-- Task objective --
Begin at the line containing "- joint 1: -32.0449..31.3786" in the data below and go on through the line containing "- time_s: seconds", repeating each line exactly; include both ends and no other line.

-- Supplied entries --
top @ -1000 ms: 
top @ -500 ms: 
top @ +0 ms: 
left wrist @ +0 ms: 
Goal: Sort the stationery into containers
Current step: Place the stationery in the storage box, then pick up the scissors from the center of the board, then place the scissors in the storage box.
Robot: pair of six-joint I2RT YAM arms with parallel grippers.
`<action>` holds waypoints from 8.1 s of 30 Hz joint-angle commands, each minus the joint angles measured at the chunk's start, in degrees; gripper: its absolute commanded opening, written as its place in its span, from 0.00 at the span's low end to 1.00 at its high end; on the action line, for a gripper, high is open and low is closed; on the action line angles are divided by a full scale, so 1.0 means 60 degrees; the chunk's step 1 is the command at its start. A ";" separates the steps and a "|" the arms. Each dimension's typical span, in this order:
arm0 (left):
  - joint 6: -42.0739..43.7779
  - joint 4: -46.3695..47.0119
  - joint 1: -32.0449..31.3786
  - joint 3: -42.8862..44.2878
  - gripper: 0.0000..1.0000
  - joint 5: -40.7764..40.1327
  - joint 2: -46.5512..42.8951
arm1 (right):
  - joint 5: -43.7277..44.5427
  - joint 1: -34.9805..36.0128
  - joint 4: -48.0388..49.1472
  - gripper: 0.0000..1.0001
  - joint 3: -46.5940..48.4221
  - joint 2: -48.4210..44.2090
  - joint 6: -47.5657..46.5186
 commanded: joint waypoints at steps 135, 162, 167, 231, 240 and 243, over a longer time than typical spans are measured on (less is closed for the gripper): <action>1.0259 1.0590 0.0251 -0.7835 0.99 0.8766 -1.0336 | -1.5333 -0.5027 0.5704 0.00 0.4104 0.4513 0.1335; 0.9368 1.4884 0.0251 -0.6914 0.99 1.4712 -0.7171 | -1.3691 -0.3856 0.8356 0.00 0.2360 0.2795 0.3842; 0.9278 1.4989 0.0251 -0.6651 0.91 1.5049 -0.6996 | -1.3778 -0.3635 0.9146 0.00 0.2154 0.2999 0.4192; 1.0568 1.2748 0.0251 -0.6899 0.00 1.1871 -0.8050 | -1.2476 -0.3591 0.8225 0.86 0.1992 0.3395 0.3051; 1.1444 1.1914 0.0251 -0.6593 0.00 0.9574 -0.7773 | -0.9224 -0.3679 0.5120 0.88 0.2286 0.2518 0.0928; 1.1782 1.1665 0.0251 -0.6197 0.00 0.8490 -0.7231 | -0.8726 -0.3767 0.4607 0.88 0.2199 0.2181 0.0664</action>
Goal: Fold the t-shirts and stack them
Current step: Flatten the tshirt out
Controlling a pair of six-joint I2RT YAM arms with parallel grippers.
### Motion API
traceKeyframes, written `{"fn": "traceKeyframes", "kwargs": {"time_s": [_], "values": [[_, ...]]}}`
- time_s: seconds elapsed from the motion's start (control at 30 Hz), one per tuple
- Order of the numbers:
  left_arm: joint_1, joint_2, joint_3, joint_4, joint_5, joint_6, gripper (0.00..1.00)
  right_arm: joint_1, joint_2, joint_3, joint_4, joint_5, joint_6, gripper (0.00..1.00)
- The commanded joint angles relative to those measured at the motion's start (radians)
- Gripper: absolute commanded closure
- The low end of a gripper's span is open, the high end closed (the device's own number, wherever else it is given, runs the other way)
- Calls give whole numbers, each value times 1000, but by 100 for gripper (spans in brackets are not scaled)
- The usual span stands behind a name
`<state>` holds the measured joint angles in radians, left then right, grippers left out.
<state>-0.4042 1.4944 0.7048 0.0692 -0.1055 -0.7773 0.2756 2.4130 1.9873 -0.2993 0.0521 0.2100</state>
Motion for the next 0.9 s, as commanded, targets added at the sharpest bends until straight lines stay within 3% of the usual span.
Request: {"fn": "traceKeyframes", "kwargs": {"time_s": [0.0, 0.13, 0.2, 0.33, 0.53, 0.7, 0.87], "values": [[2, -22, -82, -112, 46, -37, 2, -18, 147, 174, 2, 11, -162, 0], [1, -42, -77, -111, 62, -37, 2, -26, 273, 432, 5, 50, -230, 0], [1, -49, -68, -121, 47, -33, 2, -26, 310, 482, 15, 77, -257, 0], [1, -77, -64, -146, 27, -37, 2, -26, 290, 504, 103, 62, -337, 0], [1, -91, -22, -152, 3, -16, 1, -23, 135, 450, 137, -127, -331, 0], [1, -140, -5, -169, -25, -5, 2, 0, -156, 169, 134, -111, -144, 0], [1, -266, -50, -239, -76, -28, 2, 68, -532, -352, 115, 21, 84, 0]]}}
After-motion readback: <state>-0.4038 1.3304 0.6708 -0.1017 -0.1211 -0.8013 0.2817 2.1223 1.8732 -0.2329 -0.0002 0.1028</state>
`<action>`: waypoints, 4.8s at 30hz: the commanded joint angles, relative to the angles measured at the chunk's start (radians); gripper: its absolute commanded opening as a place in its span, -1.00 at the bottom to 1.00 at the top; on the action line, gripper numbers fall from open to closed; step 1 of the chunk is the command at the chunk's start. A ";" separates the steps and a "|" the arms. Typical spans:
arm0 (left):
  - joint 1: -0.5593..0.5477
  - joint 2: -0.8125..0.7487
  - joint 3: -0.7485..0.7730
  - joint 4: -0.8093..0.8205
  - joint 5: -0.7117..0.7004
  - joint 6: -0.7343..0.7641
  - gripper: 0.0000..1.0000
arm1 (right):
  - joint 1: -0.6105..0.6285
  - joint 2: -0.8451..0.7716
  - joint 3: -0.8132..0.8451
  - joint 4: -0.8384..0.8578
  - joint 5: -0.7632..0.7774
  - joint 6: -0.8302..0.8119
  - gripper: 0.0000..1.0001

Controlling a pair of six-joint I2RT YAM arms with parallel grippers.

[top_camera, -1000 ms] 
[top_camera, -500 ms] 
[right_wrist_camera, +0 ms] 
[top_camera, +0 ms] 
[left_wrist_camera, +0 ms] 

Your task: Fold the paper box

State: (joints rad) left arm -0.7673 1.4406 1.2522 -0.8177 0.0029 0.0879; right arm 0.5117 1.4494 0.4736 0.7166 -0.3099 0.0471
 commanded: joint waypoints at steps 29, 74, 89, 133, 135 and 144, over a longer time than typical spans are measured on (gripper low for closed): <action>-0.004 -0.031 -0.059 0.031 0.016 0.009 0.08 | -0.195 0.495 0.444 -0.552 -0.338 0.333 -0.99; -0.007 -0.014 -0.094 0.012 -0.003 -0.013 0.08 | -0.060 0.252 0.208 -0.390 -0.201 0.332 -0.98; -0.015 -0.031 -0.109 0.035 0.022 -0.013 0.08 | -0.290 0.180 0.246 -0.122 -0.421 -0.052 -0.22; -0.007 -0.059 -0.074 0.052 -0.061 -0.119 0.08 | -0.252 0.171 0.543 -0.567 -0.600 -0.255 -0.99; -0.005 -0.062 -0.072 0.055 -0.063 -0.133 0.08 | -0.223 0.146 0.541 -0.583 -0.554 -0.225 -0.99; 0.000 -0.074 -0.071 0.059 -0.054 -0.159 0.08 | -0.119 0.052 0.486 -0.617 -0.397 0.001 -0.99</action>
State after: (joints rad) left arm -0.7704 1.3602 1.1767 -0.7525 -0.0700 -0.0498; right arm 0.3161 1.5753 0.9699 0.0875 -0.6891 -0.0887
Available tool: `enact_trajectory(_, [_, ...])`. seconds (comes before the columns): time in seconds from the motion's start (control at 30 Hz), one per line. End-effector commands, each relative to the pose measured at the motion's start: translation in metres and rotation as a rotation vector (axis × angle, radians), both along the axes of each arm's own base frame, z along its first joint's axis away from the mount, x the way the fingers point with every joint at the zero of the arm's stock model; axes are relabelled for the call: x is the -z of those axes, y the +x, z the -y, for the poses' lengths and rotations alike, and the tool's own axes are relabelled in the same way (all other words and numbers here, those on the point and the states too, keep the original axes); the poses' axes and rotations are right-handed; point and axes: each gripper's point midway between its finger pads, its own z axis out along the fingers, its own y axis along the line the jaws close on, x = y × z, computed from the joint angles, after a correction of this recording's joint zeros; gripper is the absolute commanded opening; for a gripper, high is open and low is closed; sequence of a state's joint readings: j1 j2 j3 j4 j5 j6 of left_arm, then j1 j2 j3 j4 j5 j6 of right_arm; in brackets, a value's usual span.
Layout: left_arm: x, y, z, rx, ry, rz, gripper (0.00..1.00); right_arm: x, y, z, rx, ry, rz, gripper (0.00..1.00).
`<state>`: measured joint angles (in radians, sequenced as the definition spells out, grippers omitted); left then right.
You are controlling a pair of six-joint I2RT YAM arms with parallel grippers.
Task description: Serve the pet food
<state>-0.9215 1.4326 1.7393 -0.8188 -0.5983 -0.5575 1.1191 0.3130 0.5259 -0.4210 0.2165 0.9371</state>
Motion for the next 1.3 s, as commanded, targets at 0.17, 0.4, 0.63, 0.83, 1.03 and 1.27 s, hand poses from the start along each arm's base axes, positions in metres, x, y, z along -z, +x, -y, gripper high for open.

-- Output --
  - joint 1: -32.0449..31.3786
  - joint 3: -42.8862..44.2878
  - gripper: 0.0000..1.0000
  - joint 5: -40.7764..40.1327
  - joint 2: -46.5512..42.8951
arm1 (right):
  - joint 5: -43.7277..44.5427
  - joint 1: -34.9805..36.0128
  - joint 4: -48.0388..49.1472
  - gripper: 0.0000..1.0001
  - joint 3: -46.5940..48.4221
  - joint 2: -48.4210..44.2090
  - joint 6: -47.5657..46.5186
 commanded: joint waypoints at steps 135, 162, 167, 231, 240 and 243, over a longer time than typical spans are measured on (less is closed for the gripper): <action>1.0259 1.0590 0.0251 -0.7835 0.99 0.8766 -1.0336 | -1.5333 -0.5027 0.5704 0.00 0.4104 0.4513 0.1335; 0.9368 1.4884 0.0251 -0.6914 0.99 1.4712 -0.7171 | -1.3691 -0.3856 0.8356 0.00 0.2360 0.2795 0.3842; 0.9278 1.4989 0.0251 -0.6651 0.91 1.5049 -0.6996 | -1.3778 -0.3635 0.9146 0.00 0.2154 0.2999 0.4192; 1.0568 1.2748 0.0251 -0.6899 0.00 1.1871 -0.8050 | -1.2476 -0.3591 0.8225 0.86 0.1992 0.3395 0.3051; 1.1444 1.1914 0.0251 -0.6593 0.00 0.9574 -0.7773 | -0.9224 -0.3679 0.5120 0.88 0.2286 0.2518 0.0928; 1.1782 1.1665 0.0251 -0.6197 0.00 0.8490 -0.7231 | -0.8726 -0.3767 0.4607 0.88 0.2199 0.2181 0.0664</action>
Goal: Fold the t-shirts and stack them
Current step: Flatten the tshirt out
Controlling a pair of six-joint I2RT YAM arms with parallel grippers.
### Motion API
traceKeyframes, written `{"fn": "traceKeyframes", "kwargs": {"time_s": [_], "values": [[_, ...]]}}`
- time_s: seconds elapsed from the motion's start (control at 30 Hz), one per tuple

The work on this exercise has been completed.